Малколм попытался что-нибудь произнести, но только всхлипнул.

- Ну тогда говорить буду я. Я к этому привык. А ты будешь слушать. Для меня это будет хорошим развлечением. Ведь я в основном разговариваю сам с собой.

Великан легко перешагивал через кусты и нес Малколма так, чтобы не задеть его раненую лодыжку. Ритм его шагов усыплял мальчика. И когда он говорил, его грохочущий голос был успокаивающим.

- Меня зовут Джонес, - начал он. - Я живу здесь один и редко кого вижу. Люди в городе знают, кто такой Джонес. Сумасшедший отшельник, так считают некоторые. В прошлом хиппи. Дитя природы. Мне безразлично, как меня называют, главное, чтобы меня оставляли в покое. И они это делают. Я прожил здесь почти двадцать лет. И никогда не имел неприятностей с людьми. Если ты никогда их не видишь, то и они тебя не беспокоят.

Джонес некоторое время шел молча, затем вновь заговорил:

- Да, но теперь мне приходится снова видеть людей. Бродяг. Исследователей природы. Иногда заблудившихся детей. Я ничего не могу сделать с охотниками. Когда они начинают стрелять в животных, я могу с ними поговорить. В основном я встречаю подростков. Они немного напоминают мне самого себя в шестнадцать лет. Но они проще смотрят на жизнь, в отличие от людей моего поколения. Их больше интересует применение оружия, чем отказ от него, но в этом нет их вины. Они почувствовали бы отвращение к стрельбе, если бы им пришлось идти в армию и воевать.

Но что-то случилось с современной молодежью. У них у всех какие-то сдвиги. Большинство из них участвует в разных демонстрациях протеста. Все это не по мне. Мне сорок лет, я знаю жизнь, но я все еще верю, что если мир изменится к лучшему, в этом не будет заслуги акционерных обществ. Вот почему меня называют сумасшедшим отшельником.

Джонес шел через густой кустарник, и внезапно они оказались на открытом месте. Перед ними была поляна, усеянная дикими цветами. Прямая грязная дорога вела к крепкой маленькой хижине, сложенной из грубых бревен. Струйка голубого дыма выходила из трубы, и ощущение уюта добавляли приятные занавески на окнах.
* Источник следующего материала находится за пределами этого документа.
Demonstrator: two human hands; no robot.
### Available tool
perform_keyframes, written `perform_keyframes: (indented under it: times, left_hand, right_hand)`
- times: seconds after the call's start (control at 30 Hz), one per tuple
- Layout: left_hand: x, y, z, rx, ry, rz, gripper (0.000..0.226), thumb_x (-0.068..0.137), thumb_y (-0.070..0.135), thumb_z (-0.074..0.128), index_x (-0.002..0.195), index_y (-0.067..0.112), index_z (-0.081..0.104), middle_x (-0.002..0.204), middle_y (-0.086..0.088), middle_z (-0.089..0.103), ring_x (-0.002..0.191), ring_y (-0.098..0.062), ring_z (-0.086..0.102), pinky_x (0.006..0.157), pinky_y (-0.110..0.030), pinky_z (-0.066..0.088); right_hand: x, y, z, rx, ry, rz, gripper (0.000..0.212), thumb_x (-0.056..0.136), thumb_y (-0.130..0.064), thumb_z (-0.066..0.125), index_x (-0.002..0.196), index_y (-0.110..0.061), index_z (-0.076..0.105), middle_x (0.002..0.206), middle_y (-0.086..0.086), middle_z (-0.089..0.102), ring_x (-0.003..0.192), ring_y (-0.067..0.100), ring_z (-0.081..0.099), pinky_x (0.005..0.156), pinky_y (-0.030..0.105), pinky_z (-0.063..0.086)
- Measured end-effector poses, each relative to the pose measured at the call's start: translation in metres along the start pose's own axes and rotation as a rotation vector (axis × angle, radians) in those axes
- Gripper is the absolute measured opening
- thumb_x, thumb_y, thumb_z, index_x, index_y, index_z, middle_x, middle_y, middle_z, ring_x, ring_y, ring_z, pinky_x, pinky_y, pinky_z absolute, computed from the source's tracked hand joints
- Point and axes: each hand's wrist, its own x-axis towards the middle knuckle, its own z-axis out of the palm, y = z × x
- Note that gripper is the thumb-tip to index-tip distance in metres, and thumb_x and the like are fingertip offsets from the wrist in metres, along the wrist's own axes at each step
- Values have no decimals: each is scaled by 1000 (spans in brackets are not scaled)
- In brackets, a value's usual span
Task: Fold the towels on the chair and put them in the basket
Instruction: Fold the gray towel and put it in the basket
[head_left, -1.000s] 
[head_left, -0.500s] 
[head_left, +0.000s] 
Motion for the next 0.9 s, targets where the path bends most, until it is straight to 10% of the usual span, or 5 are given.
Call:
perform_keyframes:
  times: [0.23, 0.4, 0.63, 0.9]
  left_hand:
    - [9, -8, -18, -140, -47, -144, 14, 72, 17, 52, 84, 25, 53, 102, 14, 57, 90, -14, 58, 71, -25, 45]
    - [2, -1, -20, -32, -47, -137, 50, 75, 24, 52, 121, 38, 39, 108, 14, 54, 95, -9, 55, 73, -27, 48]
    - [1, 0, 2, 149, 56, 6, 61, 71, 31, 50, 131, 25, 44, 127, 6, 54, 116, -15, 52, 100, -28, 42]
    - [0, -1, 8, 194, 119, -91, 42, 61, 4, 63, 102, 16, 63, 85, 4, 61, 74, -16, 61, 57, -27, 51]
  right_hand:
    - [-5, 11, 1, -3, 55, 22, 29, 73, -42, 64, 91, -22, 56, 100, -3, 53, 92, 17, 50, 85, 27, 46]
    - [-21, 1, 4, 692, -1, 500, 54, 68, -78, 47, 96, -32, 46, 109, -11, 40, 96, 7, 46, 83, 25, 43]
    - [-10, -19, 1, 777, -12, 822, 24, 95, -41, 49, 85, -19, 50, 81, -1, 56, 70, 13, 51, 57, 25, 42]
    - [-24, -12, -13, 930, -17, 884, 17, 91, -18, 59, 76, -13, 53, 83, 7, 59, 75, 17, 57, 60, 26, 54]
- Я живу скромно, - сказал Джонес. - Несколько лет назад здесь жила девушка. Вернее, женщина. Это благодаря ей появились занавески. И цветы. Их было больше, но я не любитель заниматься ими. Лучше овощи, чем цветы. Ее звали Беверли. Блондинка с длинными ногами. Она хотела попробовать жизнь на природе. И я был рад ей помочь.